This partition provides users with a remote/virtual workstation running MS Windows OS. It offers rich graphical environment with a focus on 3D OpenGL or RayTracing-based applications with the smallest possible degradation of user experience. The partition consists of two nodes with the following per-node parameters:

Server HPE Proliant DL 385 Gen10 Plus v2 CTO
2x AMD EPYC 7413, 24 cores, 2.55GHz
16x HPE 32GB 2Rx4 PC4-3200AA-R Smart Kit
2x 3.84TB NVMe RI SFF BC U.3ST MV SSD
BCM 57412 10GbE 2p SFP+ OCP3 Adptr
2x NVIDIA A40 48GB GPU Accelerator

Available Software¶

The following is the list of software available on partiton 09:

Academic VMware Horizon 8 Enterprise Term Edition: 10 Concurrent User Pack for 4 year term license; includes SnS
8x NVIDIA RTX Virtual Workstation, per concurrent user, EDU, perpetual license
32x NVIDIA RTX Virtual Workstation, per concurrent user, EDU SUMS per year
7x Windows Server 2022 Standard - 16 Core License Pack
10x Windows Server 2022 - 1 User CAL
40x Windows 10/11 Enterprise E3 VDA (Microsoft) per year
Hardware VMware Horizon management

Partition 10 - Sapphire Rapids-HBM Server¶

The primary purpose of this server is to evaluate the impact of the HBM memory on the x86 processor on the performance of the user applications. This is a new feature previously available only on the GPGPU accelerators and provided a significant boost to the memory-bound applications. Users can also compare the impact of the HBM memory with the impact of the large L3 cache available on the AMD Milan-X processor also available on the complementary systems. The server is also equipped with DDR5 memory and enables the comparative studies with reference to DDR4 based systems.

2x Intel® Xeon® CPU Max 9468 48 cores base 2.1GHz, max 3.5Ghz
16x 16GB DDR5 4800Mhz
2x Intel D3 S4520 960GB SATA 6Gb/s
1x Supermicro Standard LP 2-port 10GbE RJ45, Broadcom BCM57416

Partition 11 - NVIDIA Grace CPU Superchip¶

The NVIDIA Grace CPU Superchip uses the NVIDIA® NVLink®-C2C technology to deliver 144 Arm® Neoverse V2 cores and 1TB/s of memory bandwidth. Runs all NVIDIA software stacks and platforms, including NVIDIA RTX™, NVIDIA HPC SDK, NVIDIA AI, and NVIDIA Omniverse™.

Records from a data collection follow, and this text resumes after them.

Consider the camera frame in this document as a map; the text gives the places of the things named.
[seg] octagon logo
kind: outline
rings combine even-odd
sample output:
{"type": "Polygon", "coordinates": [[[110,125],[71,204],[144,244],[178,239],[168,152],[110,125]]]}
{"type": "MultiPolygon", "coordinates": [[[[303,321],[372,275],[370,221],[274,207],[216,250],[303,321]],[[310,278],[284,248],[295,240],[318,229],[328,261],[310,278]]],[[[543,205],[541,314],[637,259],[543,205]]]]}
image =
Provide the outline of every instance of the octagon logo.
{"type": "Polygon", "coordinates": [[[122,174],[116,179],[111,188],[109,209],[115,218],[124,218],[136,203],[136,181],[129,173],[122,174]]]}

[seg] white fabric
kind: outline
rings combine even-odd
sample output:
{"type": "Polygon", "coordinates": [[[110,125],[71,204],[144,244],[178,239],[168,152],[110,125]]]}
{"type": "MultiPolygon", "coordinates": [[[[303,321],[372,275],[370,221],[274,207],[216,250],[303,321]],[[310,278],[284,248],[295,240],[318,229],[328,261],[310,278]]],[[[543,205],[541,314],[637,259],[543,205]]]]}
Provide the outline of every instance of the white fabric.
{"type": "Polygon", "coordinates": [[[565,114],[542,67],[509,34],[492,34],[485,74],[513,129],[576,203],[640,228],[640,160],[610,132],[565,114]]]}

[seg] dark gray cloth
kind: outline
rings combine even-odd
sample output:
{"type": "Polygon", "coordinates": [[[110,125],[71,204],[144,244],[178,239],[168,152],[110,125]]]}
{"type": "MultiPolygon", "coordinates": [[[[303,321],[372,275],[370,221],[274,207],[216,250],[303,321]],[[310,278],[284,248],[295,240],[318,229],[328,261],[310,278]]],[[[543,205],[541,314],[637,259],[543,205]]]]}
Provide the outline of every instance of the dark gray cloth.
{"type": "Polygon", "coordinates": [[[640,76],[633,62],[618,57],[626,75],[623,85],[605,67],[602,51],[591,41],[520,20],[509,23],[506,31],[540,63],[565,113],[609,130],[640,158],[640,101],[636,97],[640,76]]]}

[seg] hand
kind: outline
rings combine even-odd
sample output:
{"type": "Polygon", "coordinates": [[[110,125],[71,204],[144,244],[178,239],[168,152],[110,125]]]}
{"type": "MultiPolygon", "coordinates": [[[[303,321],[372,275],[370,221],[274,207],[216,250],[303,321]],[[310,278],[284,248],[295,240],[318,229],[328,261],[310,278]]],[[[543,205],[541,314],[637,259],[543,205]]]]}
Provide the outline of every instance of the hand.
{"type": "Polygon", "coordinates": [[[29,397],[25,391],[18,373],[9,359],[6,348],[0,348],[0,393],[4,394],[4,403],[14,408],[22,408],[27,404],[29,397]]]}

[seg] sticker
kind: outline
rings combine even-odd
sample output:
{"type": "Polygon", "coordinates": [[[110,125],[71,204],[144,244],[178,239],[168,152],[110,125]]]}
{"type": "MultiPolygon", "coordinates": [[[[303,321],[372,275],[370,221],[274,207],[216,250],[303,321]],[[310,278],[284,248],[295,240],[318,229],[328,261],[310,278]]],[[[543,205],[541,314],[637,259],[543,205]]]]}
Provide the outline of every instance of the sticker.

Superchip design with up to 144 Arm Neoverse V2 CPU cores with Scalable Vector Extensions (SVE2)
World’s first LPDDR5X with error-correcting code (ECC) memory, 1TB/s total bandwidth
900GB/s coherent interface, 7X faster than PCIe Gen 5
NVIDIA Scalable Coherency Fabric with 3.2TB/s of aggregate bisectional bandwidth
2X the packaging density of DIMM-based solutions
2X the performance per watt of today’s leading CPU
FP64 Peak of 7.1TFLOPS